The current study aimed to investigate the effect of adding joint mobilization to task-oriented training on hand function in chronic stroke patients. The hand function was assessed by the JTT, the active and passive wrist extension ROM was measured by the standard goniometer, and the grip strength of the paretic hand was assessed by a JAMAR adjustable hand dynamometer. All the measurement outcomes were assessed before starting and after applying a 6-week treatment program for all patients. The primary outcome measures were the hand function added to the active and passive wrist extension ROM. The secondary outcome measure was the grip strength.

The results showed a significant improvement in the JTT (total time and partial subtest times), active and passive wrist extension ROM, and hand grip strength in both groups post-treatment. However, there was a significant difference between both groups regarding these improvements in favor to the study group.

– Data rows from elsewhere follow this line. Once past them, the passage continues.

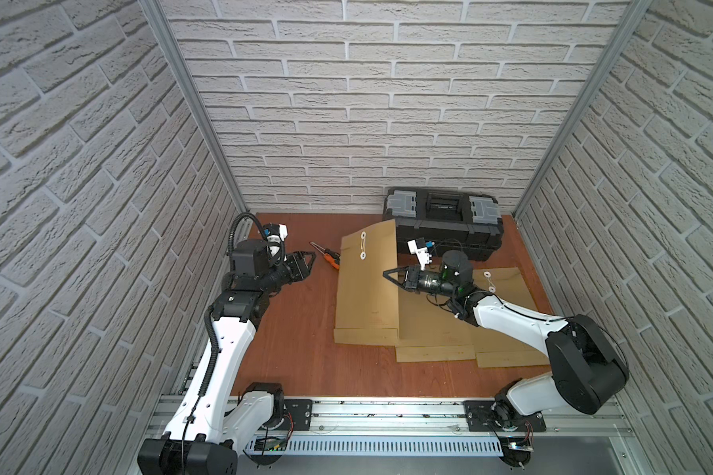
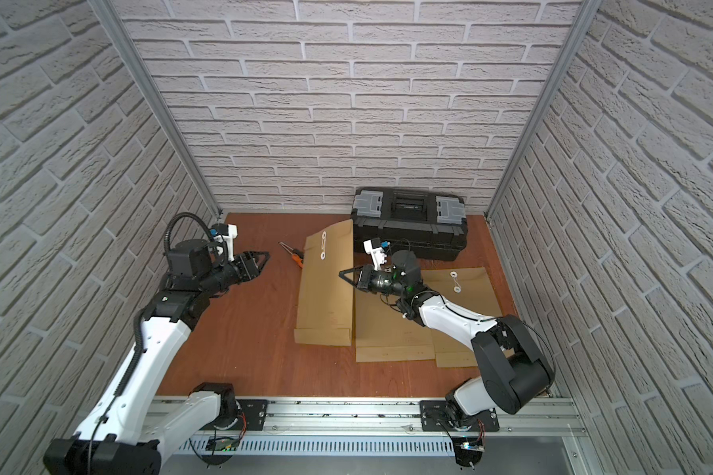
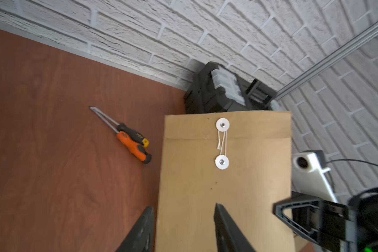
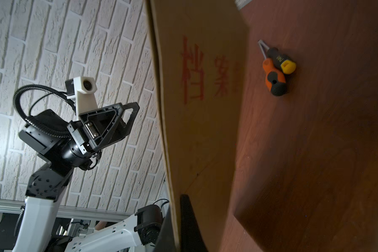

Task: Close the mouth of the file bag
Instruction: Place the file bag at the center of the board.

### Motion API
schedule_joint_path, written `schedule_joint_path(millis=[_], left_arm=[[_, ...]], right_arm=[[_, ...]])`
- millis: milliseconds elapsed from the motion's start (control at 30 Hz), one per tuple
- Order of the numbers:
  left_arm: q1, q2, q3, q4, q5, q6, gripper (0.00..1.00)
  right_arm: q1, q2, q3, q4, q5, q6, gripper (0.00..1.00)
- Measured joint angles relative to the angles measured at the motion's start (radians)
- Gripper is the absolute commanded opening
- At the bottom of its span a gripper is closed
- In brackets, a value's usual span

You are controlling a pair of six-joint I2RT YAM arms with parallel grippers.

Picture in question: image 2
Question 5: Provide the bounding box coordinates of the brown kraft file bag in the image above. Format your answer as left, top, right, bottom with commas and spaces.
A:
355, 291, 435, 363
423, 267, 502, 368
294, 220, 354, 346

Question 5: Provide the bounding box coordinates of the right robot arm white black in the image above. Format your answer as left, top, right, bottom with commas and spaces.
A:
339, 251, 555, 428

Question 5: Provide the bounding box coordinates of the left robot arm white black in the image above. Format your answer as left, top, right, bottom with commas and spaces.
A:
44, 212, 271, 474

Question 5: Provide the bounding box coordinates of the orange black screwdriver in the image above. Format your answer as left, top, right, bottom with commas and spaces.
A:
278, 241, 304, 268

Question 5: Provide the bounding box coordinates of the black grey plastic toolbox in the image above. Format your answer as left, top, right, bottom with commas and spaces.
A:
351, 187, 469, 261

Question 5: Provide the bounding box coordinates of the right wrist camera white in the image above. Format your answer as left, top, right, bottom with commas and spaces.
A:
362, 237, 387, 271

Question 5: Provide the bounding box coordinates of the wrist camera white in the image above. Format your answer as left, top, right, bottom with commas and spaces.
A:
209, 223, 238, 261
362, 237, 387, 271

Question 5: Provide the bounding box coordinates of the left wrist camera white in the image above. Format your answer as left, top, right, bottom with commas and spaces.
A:
209, 223, 238, 261

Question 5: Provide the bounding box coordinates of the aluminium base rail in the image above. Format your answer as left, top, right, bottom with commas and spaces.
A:
141, 395, 589, 439

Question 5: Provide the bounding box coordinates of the left aluminium corner post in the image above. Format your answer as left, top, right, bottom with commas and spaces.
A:
89, 0, 224, 219

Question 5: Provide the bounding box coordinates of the aluminium corner post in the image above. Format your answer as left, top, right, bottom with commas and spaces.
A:
485, 0, 602, 220
89, 0, 224, 219

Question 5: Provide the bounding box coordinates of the right aluminium corner post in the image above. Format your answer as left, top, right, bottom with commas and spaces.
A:
485, 0, 602, 220

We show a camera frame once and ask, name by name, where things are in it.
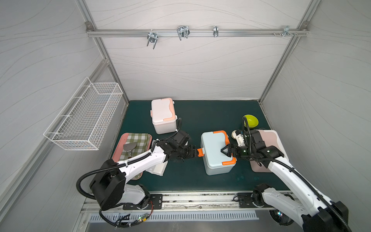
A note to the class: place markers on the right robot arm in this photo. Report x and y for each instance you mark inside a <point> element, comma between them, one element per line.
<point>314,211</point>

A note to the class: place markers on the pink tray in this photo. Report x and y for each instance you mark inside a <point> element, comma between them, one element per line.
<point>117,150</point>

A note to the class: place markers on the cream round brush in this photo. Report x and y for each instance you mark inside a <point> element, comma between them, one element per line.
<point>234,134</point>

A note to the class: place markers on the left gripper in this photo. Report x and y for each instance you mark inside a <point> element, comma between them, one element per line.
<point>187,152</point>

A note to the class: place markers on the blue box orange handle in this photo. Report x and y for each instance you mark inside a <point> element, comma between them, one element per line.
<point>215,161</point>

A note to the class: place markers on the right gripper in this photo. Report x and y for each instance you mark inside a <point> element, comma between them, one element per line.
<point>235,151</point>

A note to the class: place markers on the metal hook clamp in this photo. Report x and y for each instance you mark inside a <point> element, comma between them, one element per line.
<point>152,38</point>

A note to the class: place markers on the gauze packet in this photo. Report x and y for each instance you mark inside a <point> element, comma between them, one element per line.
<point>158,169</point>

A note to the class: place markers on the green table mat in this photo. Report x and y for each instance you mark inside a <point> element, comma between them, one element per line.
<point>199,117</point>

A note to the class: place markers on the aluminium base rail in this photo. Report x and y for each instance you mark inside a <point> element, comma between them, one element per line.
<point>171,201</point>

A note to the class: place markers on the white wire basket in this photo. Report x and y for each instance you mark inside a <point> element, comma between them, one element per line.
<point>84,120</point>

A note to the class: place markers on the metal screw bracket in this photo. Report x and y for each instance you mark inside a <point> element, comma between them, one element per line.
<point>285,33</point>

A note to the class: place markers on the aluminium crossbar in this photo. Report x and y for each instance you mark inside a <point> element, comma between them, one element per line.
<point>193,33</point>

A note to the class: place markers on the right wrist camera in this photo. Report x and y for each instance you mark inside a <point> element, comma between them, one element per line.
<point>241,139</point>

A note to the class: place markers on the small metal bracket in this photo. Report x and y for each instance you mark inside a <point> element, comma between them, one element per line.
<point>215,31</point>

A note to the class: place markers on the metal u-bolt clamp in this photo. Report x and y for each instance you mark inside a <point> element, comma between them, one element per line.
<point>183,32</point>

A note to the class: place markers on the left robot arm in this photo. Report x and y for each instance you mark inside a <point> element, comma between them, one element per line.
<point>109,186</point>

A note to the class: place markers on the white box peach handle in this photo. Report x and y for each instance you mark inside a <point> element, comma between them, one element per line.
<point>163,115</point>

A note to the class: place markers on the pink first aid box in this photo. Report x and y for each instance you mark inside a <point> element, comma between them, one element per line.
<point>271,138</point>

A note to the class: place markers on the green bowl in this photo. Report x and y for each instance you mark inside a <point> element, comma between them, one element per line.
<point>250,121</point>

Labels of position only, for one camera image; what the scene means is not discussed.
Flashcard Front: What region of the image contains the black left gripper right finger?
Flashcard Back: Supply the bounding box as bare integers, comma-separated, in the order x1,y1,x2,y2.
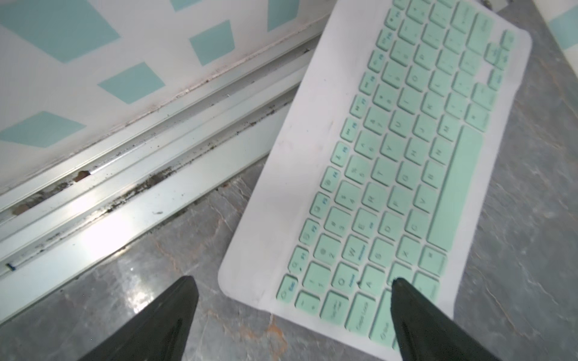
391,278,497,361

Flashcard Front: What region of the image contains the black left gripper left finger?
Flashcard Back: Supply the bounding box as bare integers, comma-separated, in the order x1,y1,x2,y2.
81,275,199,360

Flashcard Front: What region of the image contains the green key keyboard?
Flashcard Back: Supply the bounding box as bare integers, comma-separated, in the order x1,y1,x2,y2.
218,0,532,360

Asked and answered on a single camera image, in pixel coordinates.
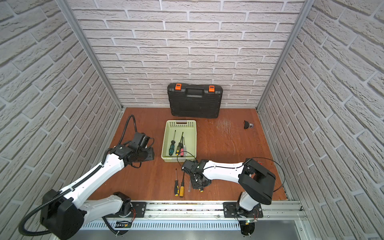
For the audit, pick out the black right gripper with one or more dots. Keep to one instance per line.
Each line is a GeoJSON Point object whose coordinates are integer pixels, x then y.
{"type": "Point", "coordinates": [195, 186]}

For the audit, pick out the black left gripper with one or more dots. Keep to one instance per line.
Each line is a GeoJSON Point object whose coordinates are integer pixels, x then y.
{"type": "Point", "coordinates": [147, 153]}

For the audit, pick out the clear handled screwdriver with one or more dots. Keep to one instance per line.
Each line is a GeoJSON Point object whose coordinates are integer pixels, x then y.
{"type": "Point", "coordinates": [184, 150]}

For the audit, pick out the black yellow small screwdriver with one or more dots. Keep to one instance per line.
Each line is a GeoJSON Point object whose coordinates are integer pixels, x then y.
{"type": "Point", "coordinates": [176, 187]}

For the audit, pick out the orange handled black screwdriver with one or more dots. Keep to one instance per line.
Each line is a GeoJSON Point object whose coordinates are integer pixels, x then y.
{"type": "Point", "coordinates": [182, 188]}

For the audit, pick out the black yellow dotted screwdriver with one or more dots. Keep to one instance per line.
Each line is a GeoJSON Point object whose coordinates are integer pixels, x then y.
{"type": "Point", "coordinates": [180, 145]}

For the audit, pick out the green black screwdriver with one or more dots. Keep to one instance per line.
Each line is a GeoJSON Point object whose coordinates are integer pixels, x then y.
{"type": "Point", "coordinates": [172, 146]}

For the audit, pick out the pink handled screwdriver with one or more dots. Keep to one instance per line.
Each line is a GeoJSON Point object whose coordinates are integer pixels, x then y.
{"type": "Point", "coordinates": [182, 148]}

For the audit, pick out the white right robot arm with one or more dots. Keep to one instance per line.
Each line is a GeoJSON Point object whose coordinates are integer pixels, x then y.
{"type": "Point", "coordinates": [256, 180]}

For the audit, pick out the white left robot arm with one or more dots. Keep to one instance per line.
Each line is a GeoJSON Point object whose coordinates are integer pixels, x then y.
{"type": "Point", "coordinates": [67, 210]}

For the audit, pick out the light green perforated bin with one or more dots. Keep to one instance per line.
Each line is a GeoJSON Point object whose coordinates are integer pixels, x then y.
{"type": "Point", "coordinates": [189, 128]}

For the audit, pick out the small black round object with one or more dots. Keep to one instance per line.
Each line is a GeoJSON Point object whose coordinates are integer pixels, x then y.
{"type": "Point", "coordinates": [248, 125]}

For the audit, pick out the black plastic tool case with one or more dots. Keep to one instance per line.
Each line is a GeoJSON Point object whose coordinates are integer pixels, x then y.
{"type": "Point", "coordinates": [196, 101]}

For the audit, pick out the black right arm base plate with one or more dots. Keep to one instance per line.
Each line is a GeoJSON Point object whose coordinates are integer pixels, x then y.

Our results come in agreement with Park and Youn [13] who conducted a study to confirm the effect of wrist joint mobilization with taping on the ROM, grip strength, and spasticity in stroke patients. The results of their study showed that wrist joint mobilization with taping has a significant effect in ROM, grip strength, and spasticity, whereas there was no significant difference in the control group with just taping.

Smedes and colleagues [12] conducted a study to investigate the effects of manual mobilization of the wrist in the rehabilitation of chronic hemiplegic hand after stroke. The primary outcome measures were wrist extension ROM and activity limitation. The secondary outcome measures were spasticity, grip strength, and pain. The results showed that mobilization of the wrist has a significant beneficial influence on the recovery of the wrist’s mobility, activity limitation, and the grip strength. The results of our study can be explained by the positive relationship that was demonstrated between the improvement in ROM and the improvement in hand function in stroke patients [12].

It was reported that post-stroke patients experience stiffness which represents a major challenge to perform tasks and makes attempts at using the affected arm extremely difficult [3]. Joint mobilization techniques have specially increasing ROM [18]. Maitland mobilization improves ROM by producing mechanical effects that involve a permanent or temporary change in the length of connective tissue structures such as joint capsule, ligaments, and muscle [25]. Applying joint mobilization techniques to limited motion joint in the stroke patients were found to be effective in improving the ROM. Thus, the increase in available motion could result in improving the efficiency of movement and decrease the time needed to perform the tasks [26,27,28].

It is also possible that the improvement in joint flexibility would allow the muscles to increase their action. In addition, mobilization appears to be an appropriate and effective interventional therapy that potentially will kick start the process of activating muscle after stroke by providing significant proprioceptive information to the brain, facilitating direct activation of the primary motor cortex and the corticospinal system to increase the motor activity [29].

Limitations of this study were the small sample size. Also, the long-term follow-up was not considered to evaluate the duration of improvement; thus, in case of deterioration in the patients’ performance, this would be missed. Further researches to investigate the long-term effects of mobilization in stroke patients are suggested. Moreover, it will be valuable to apply neurophysiologic assessments such as the functional magnetic resonance imaging for better understanding of the effect of mobilization in stroke rehabilitation.

Conclusion

Combining joint mobilization and task-oriented training had a highly significant effect in improving the paretic hand function in chronic stroke patients compared to the task-oriented training alone.